Je perçus là combien son africanité nous ferait du bien. Il osait une question essentielle pour un chrétien, et pour tout adepte d’une religion monothéiste, pourtant personne n’avait osé la poser dans nos Églises occidentales. Il dut constater mon hésitation, car il ajouta plein de finesse :

– Cette considération sent un peu trop la peste du XIVe siècle j’en ai peur, mais l’interrogation n’est-elle pas légitime ?
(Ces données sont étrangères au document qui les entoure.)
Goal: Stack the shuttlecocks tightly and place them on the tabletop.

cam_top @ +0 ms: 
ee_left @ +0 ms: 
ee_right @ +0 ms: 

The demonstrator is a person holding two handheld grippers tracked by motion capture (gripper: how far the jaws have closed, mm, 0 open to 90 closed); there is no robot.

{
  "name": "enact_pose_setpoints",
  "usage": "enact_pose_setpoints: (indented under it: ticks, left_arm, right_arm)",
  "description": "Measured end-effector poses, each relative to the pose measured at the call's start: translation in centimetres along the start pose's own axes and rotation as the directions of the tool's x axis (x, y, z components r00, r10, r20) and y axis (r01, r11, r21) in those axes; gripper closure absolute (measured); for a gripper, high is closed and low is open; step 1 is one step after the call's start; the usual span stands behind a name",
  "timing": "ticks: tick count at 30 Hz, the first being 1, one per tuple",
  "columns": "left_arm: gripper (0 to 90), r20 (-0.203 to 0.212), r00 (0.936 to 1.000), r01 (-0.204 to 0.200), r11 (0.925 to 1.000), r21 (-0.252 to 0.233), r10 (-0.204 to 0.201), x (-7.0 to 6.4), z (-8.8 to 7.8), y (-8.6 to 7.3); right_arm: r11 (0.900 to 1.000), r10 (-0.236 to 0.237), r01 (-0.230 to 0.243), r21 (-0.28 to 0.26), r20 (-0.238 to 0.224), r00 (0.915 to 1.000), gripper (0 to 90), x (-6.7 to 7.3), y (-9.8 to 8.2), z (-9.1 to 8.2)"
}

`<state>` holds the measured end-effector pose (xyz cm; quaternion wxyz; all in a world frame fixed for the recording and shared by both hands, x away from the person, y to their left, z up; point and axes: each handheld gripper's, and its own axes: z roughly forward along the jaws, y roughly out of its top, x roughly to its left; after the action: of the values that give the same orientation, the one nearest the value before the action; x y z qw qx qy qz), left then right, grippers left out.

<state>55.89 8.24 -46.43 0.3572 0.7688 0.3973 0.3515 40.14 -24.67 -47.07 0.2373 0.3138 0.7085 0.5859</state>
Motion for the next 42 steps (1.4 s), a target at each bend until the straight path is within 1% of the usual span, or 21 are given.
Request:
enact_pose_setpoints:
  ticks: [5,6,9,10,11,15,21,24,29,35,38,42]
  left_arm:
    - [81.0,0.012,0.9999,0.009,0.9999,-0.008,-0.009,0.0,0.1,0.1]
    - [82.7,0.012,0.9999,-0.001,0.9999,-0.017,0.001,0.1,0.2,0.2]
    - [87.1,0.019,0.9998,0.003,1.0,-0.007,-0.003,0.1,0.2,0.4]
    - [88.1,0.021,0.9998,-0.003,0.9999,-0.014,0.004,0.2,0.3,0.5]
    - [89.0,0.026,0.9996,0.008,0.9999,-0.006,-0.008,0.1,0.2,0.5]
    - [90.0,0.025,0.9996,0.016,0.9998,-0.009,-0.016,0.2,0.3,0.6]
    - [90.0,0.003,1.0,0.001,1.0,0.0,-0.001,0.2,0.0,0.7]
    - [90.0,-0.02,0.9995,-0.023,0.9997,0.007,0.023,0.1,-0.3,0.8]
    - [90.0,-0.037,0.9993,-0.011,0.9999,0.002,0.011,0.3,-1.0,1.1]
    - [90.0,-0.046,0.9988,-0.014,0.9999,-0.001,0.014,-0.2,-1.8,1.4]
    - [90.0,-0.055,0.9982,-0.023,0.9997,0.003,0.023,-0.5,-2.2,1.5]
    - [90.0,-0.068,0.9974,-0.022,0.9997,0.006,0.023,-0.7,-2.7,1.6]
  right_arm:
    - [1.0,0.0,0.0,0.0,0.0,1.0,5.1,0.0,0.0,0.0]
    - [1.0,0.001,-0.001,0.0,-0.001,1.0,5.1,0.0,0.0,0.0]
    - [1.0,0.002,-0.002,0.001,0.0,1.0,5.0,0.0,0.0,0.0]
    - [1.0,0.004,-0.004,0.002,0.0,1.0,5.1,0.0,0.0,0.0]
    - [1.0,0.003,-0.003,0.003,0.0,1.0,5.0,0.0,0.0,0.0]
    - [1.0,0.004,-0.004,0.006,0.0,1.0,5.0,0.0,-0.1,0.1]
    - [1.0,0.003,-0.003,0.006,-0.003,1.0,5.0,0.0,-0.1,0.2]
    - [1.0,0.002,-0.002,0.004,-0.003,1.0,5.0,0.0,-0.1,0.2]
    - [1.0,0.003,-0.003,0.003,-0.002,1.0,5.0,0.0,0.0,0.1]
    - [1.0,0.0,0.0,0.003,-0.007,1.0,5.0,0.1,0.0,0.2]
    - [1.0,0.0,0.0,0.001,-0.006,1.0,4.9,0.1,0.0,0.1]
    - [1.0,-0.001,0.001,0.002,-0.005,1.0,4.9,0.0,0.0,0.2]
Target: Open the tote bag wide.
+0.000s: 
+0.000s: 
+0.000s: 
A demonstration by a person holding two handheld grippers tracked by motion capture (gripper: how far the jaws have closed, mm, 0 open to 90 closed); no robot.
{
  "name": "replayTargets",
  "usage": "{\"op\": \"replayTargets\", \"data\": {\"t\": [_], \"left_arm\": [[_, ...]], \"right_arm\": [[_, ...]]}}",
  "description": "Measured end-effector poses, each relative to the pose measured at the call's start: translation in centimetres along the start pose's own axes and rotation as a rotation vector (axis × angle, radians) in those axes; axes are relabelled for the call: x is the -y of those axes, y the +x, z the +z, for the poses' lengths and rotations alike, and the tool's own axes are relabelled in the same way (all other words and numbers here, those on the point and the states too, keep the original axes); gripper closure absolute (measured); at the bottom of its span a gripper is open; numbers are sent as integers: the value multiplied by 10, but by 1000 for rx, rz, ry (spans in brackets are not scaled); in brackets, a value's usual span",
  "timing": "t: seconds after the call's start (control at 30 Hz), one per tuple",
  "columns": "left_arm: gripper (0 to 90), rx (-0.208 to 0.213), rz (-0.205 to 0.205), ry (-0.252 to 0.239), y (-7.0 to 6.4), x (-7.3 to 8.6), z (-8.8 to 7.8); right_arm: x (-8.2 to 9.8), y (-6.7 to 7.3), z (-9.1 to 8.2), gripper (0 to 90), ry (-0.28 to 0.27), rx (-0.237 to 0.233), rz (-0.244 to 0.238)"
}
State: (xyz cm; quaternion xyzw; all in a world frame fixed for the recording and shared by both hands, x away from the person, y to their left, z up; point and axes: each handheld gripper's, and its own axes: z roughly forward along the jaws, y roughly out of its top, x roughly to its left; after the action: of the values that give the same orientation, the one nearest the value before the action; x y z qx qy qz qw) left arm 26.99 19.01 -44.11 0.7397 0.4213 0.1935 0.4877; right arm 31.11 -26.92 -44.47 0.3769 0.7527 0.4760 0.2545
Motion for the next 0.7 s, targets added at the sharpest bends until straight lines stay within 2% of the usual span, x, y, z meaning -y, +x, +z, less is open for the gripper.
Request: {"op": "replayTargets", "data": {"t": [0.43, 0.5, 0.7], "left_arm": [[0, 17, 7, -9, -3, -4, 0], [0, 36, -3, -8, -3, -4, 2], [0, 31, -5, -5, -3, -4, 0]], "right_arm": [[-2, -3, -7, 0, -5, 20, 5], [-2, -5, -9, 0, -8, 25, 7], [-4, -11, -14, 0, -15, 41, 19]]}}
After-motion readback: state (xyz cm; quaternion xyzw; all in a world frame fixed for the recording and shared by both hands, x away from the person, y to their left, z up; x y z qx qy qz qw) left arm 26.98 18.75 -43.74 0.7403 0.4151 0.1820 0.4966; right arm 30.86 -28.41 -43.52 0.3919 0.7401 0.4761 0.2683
Mis en confiance par sa franchise et sa lucidité, je tâchai de répondre avec les mêmes qualités :

– La source divine du coronavirus est possible, actai-je. En revanche, le confinement systématique et ses désastres, la terrible impasse de laquelle nous n’arrivons pas à sortir, sont de toute évidence d’origine humaine. 

Jérôme Sanga posa sa tasse, puis ses mains sur la table avant de se lever.

– Les hommes, soupira-t-il, toujours eux. Pourquoi ne font-ils pas davantage confiance à la nature ? Vous voyez, ajouta-t-il sur le ton de la confidence, pour moi, Dieu et la nature sont une seule et même entité. Si nous étions un peu plus humbles, nous les respecterions davantage et nous saurions nous situer dans le cosmos.

Je ne pus retenir un sourire et murmurai, sans savoir s’il m’entendait :

– Darwin et Dieu, vous aussi…

Je me levai à mon tour. Une quinte de toux me prit et je me sentis étourdi.

– Mon jeune frère, maintenant que vous êtes là, je vais aller me reposer pour respecter la nature. Vos propos vont nourrir ma méditation somnolente, qui grâce à vous sera féconde.

Il joignit les mains et s’inclina, puis s’en alla trouver sa place dans le pan de nature où son humilité l’avait conduit.